1
0
Fork 0
Fork of alistair23 Linux kernel for reMarkable from https://github.com/alistair23/linux
 
 
 
 
 
 
Go to file
Andrea Arcangeli a8282608c8 Revert "mm, thp: restore node-local hugepage allocations"
This reverts commit 2f0799a0ff ("mm, thp: restore node-local
hugepage allocations").

commit 2f0799a0ff was rightfully applied to avoid the risk of a
severe regression that was reported by the kernel test robot at the end
of the merge window.  Now we understood the regression was a false
positive and was caused by a significant increase in fairness during a
swap trashing benchmark.  So it's safe to re-apply the fix and continue
improving the code from there.  The benchmark that reported the
regression is very useful, but it provides a meaningful result only when
there is no significant alteration in fairness during the workload.  The
removal of __GFP_THISNODE increased fairness.

__GFP_THISNODE cannot be used in the generic page faults path for new
memory allocations under the MPOL_DEFAULT mempolicy, or the allocation
behavior significantly deviates from what the MPOL_DEFAULT semantics are
supposed to be for THP and 4k allocations alike.

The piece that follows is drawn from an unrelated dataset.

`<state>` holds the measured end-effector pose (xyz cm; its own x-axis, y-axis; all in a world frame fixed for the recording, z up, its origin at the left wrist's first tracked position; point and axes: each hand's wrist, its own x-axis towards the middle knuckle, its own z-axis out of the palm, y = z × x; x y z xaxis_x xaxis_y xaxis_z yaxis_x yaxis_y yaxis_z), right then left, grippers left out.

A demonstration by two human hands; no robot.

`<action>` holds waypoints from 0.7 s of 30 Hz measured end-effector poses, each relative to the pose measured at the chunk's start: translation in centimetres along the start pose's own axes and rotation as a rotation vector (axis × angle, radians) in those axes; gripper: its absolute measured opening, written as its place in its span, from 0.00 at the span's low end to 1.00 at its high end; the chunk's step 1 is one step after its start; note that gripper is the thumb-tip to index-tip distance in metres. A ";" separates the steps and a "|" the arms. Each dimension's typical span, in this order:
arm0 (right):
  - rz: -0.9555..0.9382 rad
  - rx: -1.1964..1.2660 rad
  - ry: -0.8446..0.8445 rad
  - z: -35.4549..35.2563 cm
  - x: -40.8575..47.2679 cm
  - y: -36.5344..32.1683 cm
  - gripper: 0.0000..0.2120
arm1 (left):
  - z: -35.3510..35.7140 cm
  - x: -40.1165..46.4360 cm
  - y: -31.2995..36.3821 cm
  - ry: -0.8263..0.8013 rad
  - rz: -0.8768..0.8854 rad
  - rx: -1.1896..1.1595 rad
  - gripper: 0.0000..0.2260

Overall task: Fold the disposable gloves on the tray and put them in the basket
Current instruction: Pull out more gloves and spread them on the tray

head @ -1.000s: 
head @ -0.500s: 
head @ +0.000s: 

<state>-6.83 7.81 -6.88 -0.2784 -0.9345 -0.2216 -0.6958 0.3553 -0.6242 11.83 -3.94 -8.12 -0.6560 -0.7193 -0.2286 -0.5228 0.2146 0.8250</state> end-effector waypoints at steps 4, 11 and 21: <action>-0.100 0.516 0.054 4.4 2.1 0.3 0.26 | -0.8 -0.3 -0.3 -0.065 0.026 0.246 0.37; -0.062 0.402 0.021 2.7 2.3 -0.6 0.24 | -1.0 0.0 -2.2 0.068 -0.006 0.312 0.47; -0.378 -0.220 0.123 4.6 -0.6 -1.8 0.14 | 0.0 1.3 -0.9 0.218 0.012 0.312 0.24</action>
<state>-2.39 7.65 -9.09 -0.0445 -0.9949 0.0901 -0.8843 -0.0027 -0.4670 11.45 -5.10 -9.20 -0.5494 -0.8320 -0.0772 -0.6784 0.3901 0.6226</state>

Setting THP defrag to "always" or using MADV_HUGEPAGE (with THP defrag
set to "madvise") has never meant to provide an implicit MPOL_BIND on
the "current" node the task is running on, causing swap storms and
providing a much more aggressive behavior than even zone_reclaim_node =
3.

Any workload who could have benefited from __GFP_THISNODE has now to
enable zone_reclaim_mode=1||2||3.  __GFP_THISNODE implicitly provided
the zone_reclaim_mode behavior, but it only did so if THP was enabled:
if THP was disabled, there would have been no chance to get any 4k page
from the current node if the current node was full of pagecache, which
further shows how this __GFP_THISNODE was misplaced in MADV_HUGEPAGE.
MADV_HUGEPAGE has never been intended to provide any zone_reclaim_mode
semantics, in fact the two are orthogonal, zone_reclaim_mode = 1|2|3
must work exactly the same with MADV_HUGEPAGE set or not.

The performance characteristic of memory depends on the hardware
details.  The numbers below are obtained on Naples/EPYC architecture and
the N/A projection extends them to show what we should aim for in the
future as a good THP NUMA locality default.  The benchmark used
exercises random memory seeks (note: the cost of the page faults is not
part of the measurement).

  D0 THP | D0 4k | D1 THP | D1 4k | D2 THP | D2 4k | D3 THP | D3 4k | ...
  0%     | +43%  | +45%   | +106% | +131%  | +224% | N/A    | N/A

D0 means distance zero (i.e.  local memory), D1 means distance one (i.e.
intra socket memory), D2 means distance two (i.e.  inter socket memory),
etc...

For the guest physical memory allocated by qemu and for guest mode
kernel the performance characteristic of RAM is more complex and an
ideal default could be:

  D0 THP | D1 THP | D0 4k | D2 THP | D1 4k | D3 THP | D2 4k | D3 4k | ...
  0%     | +58%   | +101% | N/A    | +222% | N/A    | N/A   | N/A

NOTE: the N/A are projections and haven't been measured yet, the
measurement in this case is done on a 1950x with only two NUMA nodes.
The THP case here means THP was used both in the host and in the guest.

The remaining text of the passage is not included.